- Task brief -
Return all records exactly. Nothing may be added.

*** Material shown Section Begins ***

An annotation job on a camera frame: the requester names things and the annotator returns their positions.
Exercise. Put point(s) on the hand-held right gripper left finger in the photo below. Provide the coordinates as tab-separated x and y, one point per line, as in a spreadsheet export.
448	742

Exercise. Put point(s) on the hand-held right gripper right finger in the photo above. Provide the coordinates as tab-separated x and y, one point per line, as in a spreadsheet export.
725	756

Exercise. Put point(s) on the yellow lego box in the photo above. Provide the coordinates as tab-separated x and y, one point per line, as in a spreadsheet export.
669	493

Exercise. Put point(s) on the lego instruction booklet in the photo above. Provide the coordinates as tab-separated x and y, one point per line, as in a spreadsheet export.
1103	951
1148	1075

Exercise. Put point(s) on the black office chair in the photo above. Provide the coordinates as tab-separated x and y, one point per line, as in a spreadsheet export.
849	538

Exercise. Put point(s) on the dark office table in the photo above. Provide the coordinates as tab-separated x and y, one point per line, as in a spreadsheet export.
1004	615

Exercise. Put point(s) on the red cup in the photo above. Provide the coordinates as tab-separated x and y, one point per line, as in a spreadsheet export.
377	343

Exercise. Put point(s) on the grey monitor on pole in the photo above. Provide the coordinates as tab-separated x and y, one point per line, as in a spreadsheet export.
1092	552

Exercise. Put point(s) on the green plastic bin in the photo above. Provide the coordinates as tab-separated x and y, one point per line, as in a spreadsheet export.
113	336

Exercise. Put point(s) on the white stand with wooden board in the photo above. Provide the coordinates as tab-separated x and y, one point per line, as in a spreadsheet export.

*** Material shown Section Ends ***

- Response box -
An annotation job on a camera frame: the requester names things and the annotator returns their positions.
Exercise. Put point(s) on the hand-held right gripper left finger in the photo below. Provide the coordinates as tab-separated x and y, one point per line, as in a spreadsheet export.
448	742

Exercise. Put point(s) on the hand-held right gripper right finger in the photo above. Provide the coordinates as tab-separated x and y, one point per line, as in a spreadsheet export.
725	756

Exercise. Put point(s) on the yellow lego box in the photo above. Provide the coordinates as tab-separated x and y, one point per line, as in a spreadsheet export.
669	493

Exercise. Put point(s) on the lego instruction booklet in the photo above. Provide the coordinates as tab-separated x and y, one point per line, as in a spreadsheet export.
1103	951
1148	1075

Exercise. Put point(s) on the black office chair in the photo above. Provide the coordinates as tab-separated x and y, one point per line, as in a spreadsheet export.
849	538

Exercise. Put point(s) on the dark office table in the photo above. Provide the coordinates as tab-separated x and y, one point per line, as in a spreadsheet export.
1004	615

Exercise. Put point(s) on the red cup in the photo above. Provide the coordinates as tab-separated x and y, one point per line, as in a spreadsheet export.
377	343

Exercise. Put point(s) on the grey monitor on pole in the photo above. Provide the coordinates as tab-separated x and y, one point per line, as in a spreadsheet export.
1092	552

Exercise. Put point(s) on the green plastic bin in the photo above. Provide the coordinates as tab-separated x and y, one point per line, as in a spreadsheet export.
113	336

Exercise. Put point(s) on the white stand with wooden board in the photo above. Provide the coordinates as tab-separated x and y, one point per line, as in a spreadsheet export.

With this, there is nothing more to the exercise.